Using the records below, output the stretch that opens with the line containing "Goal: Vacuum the" and closes with the line containing "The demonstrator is", exactly and including both lines, with nothing more.

################

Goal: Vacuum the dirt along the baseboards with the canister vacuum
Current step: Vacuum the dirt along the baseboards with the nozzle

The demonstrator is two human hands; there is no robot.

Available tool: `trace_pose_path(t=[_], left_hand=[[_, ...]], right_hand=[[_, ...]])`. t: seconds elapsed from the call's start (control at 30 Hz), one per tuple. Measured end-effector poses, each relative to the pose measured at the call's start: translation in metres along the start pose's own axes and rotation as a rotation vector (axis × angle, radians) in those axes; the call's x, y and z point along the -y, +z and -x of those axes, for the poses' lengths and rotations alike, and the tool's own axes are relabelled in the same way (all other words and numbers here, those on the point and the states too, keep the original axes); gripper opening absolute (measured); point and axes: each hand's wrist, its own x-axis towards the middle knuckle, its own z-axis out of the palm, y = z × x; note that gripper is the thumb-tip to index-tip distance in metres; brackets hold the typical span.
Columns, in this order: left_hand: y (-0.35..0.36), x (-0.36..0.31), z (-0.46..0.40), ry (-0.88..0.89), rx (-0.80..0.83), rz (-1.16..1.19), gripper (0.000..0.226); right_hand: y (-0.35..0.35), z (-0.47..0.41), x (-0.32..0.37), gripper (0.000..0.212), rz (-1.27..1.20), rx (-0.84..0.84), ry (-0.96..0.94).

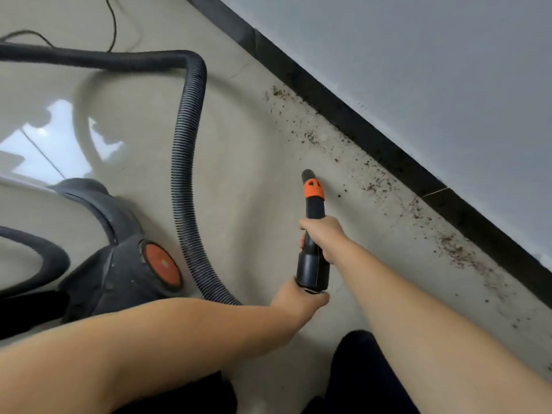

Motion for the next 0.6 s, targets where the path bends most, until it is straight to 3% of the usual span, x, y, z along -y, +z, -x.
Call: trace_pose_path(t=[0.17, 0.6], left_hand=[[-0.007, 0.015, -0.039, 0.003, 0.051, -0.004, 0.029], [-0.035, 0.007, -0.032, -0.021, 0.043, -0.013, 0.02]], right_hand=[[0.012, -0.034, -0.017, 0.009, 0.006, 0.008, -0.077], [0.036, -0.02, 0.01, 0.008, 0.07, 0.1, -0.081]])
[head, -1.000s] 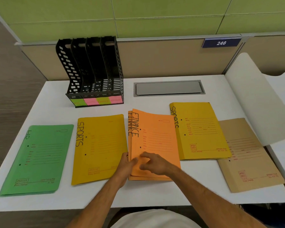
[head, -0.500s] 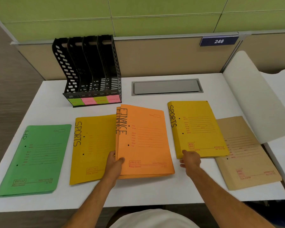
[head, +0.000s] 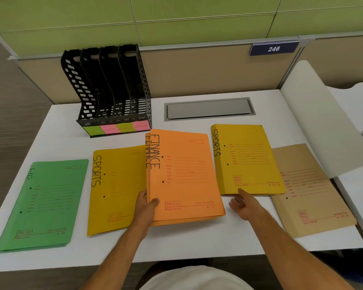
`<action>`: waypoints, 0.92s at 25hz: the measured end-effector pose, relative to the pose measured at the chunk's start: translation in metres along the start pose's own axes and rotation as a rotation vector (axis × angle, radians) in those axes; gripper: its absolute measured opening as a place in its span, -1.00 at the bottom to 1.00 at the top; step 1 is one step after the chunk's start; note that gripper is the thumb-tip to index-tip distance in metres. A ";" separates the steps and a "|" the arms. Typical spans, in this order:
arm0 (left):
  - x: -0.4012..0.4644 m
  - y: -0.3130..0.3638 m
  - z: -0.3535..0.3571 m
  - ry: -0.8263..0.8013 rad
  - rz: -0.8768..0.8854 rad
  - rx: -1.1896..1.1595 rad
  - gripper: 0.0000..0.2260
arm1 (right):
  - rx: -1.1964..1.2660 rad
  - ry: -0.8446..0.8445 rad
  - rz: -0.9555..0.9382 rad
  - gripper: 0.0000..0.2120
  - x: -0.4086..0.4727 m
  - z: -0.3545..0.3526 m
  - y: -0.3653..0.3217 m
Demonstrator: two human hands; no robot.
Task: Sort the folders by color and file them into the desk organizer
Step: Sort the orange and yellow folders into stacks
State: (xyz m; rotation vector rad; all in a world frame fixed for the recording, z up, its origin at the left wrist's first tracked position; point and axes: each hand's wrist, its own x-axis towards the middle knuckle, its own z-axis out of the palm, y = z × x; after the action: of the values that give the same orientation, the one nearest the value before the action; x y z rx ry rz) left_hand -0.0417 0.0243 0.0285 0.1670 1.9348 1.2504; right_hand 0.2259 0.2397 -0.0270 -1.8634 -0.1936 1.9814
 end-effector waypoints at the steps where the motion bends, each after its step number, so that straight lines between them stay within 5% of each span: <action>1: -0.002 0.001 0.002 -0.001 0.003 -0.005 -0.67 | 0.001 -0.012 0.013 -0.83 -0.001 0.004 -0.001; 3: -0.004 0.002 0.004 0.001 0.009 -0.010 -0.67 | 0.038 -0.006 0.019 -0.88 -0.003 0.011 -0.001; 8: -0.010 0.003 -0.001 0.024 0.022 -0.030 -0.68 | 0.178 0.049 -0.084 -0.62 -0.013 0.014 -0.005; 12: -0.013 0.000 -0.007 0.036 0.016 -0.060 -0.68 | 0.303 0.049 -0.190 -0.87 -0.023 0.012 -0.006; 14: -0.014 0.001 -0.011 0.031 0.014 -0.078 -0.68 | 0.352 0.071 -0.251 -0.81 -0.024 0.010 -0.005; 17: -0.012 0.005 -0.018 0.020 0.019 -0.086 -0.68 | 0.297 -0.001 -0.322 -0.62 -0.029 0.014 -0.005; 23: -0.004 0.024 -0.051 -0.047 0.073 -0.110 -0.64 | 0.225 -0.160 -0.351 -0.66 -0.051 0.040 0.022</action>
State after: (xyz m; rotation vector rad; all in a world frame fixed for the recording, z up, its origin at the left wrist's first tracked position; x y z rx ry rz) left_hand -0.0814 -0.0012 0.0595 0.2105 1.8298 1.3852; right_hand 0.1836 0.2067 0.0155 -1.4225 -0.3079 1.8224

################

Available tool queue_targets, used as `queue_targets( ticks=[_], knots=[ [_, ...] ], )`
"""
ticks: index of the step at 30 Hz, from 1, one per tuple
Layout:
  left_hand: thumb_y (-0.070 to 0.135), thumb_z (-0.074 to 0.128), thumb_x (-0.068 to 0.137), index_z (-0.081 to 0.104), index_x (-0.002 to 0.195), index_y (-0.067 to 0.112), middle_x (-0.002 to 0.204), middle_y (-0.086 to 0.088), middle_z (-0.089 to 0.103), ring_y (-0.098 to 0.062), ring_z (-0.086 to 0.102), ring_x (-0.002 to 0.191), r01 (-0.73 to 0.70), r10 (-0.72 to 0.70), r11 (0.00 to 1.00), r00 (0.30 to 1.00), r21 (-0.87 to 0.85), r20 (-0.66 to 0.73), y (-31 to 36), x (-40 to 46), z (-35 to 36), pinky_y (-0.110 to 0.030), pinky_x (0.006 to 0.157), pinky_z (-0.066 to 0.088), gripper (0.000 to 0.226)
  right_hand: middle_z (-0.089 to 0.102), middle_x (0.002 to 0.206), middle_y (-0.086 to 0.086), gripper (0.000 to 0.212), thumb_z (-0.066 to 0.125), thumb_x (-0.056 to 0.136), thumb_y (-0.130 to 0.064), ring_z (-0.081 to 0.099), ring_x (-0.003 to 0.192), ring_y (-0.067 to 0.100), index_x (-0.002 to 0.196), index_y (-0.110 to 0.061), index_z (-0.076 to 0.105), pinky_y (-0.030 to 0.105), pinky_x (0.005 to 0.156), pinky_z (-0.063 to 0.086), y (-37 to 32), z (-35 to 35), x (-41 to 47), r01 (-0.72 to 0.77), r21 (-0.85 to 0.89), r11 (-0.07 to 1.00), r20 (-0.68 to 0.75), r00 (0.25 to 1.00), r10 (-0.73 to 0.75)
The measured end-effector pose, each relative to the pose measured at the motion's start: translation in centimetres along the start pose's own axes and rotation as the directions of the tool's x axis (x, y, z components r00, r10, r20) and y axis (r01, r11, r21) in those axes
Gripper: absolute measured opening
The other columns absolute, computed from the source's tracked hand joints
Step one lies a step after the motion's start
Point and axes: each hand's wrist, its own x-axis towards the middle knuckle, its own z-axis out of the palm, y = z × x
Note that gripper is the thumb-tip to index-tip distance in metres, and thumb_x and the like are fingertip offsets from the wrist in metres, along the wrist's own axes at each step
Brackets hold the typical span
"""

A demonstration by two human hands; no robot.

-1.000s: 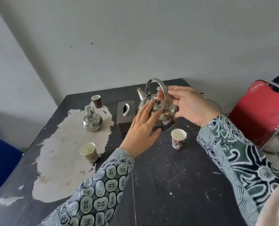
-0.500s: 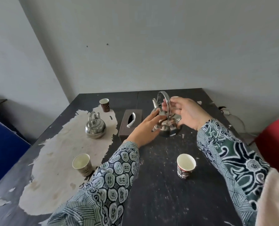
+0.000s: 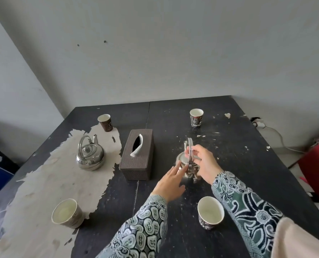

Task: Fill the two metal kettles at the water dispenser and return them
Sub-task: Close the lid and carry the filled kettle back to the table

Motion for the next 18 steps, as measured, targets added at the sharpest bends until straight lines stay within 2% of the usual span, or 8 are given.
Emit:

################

_Exercise solution:_
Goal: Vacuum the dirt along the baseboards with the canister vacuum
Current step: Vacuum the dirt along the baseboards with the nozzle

The demonstrator is two human hands; there is no robot.

No further response is needed.